Bill's Notes

Down in Florida
I went to my first AA meeting in a while, and the best one I've been to in ages. Back in early recovery, the meetings were amazing to me. I'd go in craving alcohol, desperate to get through the evening without getting a drink, and by the end, I'd not only have the hope that I'd make another 24 hours — I usually felt pretty good.

Since then, the past 17 years or so, meetings have been very hit or miss. I go occasionally, but forget about them for years at a time. Sometimes I'd get some relief from my moodiness or whatever was bothering me, but other times, not much would happen. This was particularly true in the Malvern Clubhouse, which was very near where I worked for six years. I know a lot of people love the Malvern clubhouse meetings, but they rarely did any good for me.

Anyway, down in Florida, I stumbled across one of those great meetings. Perhaps it was because there were a lot of people about my age, and there was a nice mix of men and women, and because they were mostly educated professionals like me. For once, I didn't feel alone. I made a couple of friends right away — and walked away thinking, shit, I've been looking like this for a meeting for years, and here it is, and I have to go back home the next day.

It was also a meeting where there was real recovery and real honesty ... and I felt a couple of days of real peace. It's hard to describe what an AA meeting can do to a recovering alcoholic. I go in, often filled with hardened resentments and walk out grateful, hopeful and ready to move on.
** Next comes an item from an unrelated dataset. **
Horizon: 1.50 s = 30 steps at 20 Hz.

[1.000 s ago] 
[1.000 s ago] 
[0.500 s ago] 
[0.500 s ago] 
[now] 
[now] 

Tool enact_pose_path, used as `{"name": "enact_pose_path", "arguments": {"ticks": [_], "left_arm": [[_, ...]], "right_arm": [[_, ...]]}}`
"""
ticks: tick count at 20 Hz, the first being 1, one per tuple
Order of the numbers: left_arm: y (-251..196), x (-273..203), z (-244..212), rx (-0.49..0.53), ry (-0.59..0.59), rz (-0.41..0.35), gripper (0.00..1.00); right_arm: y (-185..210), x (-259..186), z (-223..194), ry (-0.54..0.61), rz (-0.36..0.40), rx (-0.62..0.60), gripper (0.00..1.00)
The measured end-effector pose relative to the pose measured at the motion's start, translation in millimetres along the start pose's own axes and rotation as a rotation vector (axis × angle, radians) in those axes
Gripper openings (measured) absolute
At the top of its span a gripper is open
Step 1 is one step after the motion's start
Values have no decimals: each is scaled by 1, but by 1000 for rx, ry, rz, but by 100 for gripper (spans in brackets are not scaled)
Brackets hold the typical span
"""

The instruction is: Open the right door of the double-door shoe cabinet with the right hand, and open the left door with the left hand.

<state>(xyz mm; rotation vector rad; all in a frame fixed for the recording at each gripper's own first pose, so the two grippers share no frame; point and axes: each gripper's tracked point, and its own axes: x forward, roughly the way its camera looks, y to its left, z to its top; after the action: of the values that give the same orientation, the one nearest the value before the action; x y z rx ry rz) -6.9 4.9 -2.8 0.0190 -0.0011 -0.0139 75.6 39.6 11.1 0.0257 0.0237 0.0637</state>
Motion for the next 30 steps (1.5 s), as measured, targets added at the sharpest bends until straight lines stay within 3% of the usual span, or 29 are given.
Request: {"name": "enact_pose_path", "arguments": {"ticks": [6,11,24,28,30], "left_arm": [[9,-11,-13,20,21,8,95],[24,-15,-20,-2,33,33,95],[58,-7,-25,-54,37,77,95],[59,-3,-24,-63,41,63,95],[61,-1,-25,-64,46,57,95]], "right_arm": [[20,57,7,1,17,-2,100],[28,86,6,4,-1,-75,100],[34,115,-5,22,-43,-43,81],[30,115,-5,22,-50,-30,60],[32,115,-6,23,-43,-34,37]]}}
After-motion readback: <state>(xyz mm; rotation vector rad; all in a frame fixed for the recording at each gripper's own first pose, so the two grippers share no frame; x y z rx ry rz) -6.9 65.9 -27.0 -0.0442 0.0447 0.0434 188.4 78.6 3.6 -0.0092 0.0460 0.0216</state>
I also uncovered something. A desire that I didn't know was there — I realized, after a few days, that I've been denying how much I want to drink. I recognized that I've been relying on myself and my own strength to keep myself sober ... I ... I ... I ... I. But that's not how I got sober. "We" got me sober, and "we" will have to keep me sober. I can't do it on my own and not be filled with resentment and anger and an enormous amount of stress.

So I guess if I have one resolution for 2007 — work the program again. But will I? There's always the self-knowledge trap. Self-knowledge is great, but it's not enough. It doesn't get you better, but it makes you feel a little better. But real change and real growth takes action.